BSGs are rare, but are amongst the commonest cancers to occur in children aged between about six and ten years old. The cause is unknown and the survival rates are poor: high-grade BSGs (diffuse and non-diffuse intrinsic tumours) are uniformly fatal, while children with low-grade gliomas have a more prolonged survival.

Dr Mora and his team enrolled six children out of 22 with BSGs in their trial. Four children had high-grade gliomas (two diffuse and two non-diffuse) and two had low-grade, mid-brain tumours. Irinotecan and cisplatin was given once a week for four weeks for a total of four cycles. Children with the high-grade tumours were also given anti-angiogenic therapy (bevacizumab) and radiotherapy.

Dr Mora said: “All patients had complete and rapid clinical responses to the I/C regimen. Remarkably, the I/C regimen achieved a reduction in tumour size greater than 20 percent in all the children at the end of the therapy, including those with the worst BSGs, the intrinsic diffuse BSGs. No chemotherapy has ever achieved this grade of early response in high-grade BSGs.”

Between nine and twelve months after the therapy, three of the high-grade tumours started to progress again.

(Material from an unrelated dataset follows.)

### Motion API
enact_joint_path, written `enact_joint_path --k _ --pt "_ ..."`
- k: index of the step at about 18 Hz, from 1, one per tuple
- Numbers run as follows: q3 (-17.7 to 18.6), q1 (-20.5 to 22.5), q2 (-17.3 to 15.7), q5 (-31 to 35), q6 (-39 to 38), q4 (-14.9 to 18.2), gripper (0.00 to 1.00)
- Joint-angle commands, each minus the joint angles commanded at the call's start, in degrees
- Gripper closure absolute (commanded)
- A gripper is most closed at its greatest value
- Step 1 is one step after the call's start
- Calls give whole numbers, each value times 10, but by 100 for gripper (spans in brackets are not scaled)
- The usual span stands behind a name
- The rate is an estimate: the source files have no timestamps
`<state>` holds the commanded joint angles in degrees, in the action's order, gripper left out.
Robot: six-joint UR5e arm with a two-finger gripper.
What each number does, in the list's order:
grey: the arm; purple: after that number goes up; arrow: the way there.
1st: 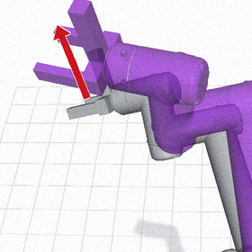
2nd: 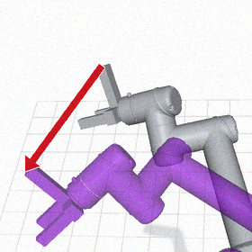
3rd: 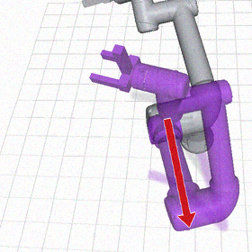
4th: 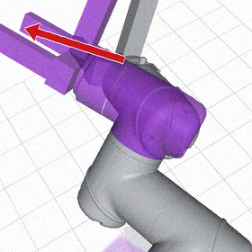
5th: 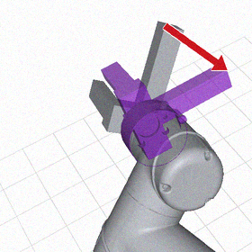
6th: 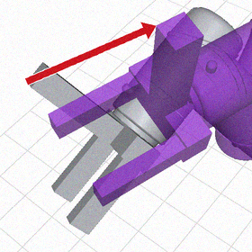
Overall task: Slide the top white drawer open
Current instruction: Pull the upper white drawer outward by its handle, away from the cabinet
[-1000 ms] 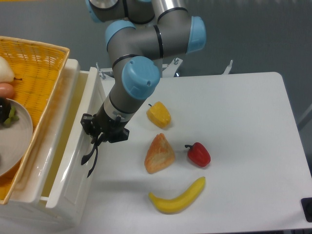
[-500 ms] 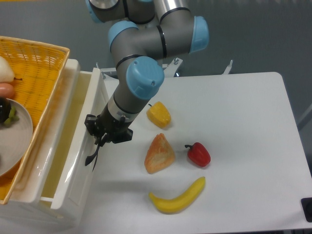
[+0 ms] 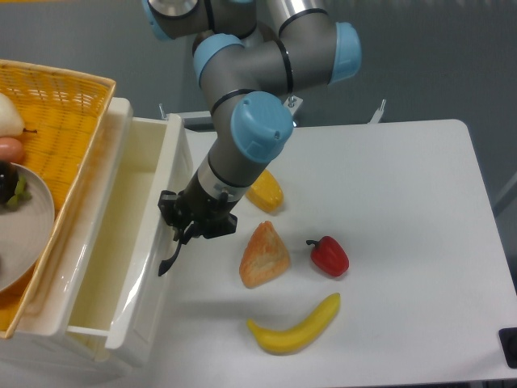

Dr Mora said: “This early response is promising but the high-grade patients eventually progress regardless of the maintenance therapy we have given them. We need to rethink these results and find out how to consolidate better these initial responses.”

The other 16 children with BSGs had received different treatments by the start of the trial and they made up the historical cohort. After an average of 25 months, ten of them (65 percent) were still alive. These results cannot be compared directly with the results from the clinical trial but give an indication of how difficult it is to prolong survival for this disease.